### Required action:
Collect all lines containing the word "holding" from the data.

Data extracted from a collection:
= Beginning of Section =

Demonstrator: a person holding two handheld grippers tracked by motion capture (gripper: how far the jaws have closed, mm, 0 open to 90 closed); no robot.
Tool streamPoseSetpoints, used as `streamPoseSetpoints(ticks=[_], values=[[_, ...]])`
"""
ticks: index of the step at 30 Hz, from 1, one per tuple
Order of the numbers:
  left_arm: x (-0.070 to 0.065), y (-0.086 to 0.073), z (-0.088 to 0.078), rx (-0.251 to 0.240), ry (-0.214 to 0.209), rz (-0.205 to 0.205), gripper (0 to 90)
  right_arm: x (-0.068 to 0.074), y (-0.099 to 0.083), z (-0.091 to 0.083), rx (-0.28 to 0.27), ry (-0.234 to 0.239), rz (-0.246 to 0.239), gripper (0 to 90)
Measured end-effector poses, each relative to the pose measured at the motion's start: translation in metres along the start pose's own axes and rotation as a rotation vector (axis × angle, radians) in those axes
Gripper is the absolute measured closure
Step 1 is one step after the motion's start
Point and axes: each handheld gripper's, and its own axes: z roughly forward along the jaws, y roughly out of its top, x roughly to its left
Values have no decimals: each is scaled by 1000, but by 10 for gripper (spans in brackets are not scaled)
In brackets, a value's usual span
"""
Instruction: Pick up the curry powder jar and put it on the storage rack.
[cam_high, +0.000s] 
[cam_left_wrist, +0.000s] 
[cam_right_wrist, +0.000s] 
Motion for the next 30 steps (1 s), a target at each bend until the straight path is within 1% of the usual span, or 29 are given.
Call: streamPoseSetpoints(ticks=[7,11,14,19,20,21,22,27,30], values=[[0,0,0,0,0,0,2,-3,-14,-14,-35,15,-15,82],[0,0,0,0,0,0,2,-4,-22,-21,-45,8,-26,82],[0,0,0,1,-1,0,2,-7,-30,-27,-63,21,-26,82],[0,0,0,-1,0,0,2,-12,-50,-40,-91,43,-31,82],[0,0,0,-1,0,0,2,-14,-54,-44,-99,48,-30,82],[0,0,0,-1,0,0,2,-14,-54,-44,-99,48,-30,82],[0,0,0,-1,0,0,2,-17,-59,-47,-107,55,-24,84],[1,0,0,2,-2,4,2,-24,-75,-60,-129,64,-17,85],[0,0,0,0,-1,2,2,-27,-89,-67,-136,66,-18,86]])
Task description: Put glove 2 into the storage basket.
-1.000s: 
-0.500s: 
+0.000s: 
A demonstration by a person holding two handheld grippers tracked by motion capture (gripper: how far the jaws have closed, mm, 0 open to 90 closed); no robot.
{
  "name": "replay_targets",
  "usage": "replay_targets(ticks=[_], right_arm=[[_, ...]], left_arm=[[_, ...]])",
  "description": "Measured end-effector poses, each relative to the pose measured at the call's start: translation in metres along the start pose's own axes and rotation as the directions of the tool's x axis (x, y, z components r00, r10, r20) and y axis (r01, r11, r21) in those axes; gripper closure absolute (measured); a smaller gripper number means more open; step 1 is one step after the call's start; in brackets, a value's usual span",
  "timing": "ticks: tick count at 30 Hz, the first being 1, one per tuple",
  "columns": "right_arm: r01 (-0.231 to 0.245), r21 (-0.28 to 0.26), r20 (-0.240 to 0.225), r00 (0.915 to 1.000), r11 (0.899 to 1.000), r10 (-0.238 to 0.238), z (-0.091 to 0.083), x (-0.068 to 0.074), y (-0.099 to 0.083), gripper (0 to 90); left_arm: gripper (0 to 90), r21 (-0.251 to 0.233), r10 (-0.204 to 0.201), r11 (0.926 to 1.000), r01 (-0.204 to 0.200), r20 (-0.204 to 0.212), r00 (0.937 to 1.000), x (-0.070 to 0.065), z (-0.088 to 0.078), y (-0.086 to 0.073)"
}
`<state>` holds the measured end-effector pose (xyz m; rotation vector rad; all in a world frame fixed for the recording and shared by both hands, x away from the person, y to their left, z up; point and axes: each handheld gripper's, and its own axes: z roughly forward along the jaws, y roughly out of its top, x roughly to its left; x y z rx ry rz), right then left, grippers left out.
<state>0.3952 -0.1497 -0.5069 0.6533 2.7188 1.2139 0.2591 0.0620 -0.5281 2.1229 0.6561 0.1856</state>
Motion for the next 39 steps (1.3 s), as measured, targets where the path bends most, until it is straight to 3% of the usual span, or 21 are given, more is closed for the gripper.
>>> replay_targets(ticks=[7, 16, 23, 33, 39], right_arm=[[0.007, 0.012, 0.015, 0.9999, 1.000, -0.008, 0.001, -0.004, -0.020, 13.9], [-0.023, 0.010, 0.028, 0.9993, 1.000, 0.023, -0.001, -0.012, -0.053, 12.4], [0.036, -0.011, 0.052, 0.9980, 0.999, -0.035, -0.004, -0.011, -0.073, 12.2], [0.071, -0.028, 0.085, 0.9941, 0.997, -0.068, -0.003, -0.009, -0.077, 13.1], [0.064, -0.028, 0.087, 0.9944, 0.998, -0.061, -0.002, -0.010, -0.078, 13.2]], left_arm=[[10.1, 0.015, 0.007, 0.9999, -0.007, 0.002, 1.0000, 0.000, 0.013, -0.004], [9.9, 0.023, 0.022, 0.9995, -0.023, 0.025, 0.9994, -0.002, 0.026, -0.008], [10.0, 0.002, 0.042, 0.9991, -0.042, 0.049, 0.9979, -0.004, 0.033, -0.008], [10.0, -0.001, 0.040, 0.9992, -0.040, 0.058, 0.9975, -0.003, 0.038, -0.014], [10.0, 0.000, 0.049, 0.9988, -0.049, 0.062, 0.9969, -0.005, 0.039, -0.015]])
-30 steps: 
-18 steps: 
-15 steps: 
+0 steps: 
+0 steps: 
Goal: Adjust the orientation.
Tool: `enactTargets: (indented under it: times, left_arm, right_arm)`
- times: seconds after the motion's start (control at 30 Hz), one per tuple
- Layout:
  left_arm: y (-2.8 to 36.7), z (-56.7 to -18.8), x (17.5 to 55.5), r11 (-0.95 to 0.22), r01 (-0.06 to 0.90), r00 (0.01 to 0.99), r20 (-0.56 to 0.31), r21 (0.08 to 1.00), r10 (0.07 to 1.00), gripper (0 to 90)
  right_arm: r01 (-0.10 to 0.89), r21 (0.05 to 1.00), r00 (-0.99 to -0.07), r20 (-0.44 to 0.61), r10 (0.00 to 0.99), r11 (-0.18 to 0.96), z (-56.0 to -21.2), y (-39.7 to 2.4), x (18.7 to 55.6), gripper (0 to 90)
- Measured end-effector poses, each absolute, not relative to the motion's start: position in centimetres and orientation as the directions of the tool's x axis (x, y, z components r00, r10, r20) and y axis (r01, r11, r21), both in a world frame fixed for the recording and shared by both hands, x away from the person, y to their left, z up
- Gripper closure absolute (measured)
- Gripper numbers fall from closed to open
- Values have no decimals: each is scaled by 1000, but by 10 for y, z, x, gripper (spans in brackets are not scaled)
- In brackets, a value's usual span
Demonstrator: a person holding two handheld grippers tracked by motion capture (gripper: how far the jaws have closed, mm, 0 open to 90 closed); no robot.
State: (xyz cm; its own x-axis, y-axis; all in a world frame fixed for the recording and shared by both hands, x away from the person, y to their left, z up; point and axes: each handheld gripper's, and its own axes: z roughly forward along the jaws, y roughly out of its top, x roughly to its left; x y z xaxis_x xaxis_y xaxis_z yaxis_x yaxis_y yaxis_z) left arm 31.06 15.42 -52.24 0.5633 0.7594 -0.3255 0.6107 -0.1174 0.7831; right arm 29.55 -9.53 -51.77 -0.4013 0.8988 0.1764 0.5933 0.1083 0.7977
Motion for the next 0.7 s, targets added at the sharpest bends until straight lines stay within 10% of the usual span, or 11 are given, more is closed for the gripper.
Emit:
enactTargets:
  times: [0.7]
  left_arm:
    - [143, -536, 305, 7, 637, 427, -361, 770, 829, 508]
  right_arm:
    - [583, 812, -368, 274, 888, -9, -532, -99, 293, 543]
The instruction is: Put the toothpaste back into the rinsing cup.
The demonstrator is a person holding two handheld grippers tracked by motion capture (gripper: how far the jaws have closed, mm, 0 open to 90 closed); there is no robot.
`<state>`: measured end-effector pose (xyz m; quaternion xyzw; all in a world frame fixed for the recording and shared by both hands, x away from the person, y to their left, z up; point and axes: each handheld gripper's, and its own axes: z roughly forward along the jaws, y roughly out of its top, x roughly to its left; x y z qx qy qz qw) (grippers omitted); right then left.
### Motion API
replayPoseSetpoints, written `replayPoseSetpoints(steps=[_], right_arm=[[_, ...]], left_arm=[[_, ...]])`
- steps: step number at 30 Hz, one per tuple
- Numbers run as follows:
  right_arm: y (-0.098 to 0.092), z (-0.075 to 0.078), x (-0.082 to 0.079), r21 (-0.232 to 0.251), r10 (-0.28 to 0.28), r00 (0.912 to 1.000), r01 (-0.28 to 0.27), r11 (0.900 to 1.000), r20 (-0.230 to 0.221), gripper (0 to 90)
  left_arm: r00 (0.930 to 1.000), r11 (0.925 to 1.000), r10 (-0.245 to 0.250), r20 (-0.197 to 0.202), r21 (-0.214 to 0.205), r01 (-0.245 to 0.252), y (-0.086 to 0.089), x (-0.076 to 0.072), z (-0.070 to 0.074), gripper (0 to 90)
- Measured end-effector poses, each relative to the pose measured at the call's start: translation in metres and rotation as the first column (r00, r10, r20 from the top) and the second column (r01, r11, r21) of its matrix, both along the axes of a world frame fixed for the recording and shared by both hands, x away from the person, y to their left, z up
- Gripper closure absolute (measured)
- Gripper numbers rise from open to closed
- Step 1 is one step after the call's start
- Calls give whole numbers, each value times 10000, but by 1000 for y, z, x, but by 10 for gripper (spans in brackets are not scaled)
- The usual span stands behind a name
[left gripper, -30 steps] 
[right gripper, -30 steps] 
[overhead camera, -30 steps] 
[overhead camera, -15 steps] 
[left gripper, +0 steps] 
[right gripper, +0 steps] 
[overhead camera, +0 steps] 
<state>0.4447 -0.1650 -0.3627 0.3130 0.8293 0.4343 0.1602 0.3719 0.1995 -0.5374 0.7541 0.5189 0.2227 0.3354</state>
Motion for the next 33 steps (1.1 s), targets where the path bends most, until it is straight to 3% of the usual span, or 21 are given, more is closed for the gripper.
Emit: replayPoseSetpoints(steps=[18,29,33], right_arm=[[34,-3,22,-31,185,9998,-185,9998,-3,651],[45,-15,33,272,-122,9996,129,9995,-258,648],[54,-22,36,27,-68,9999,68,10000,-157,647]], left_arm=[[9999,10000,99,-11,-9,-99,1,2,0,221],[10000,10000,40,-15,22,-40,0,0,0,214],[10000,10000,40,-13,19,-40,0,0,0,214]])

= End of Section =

### Answer:
Demonstrator: a person holding two handheld grippers tracked by motion capture (gripper: how far the jaws have closed, mm, 0 open to 90 closed); no robot.
A demonstration by a person holding two handheld grippers tracked by motion capture (gripper: how far the jaws have closed, mm, 0 open to 90 closed); no robot.
Demonstrator: a person holding two handheld grippers tracked by motion capture (gripper: how far the jaws have closed, mm, 0 open to 90 closed); no robot.
The demonstrator is a person holding two handheld grippers tracked by motion capture (gripper: how far the jaws have closed, mm, 0 open to 90 closed); there is no robot.

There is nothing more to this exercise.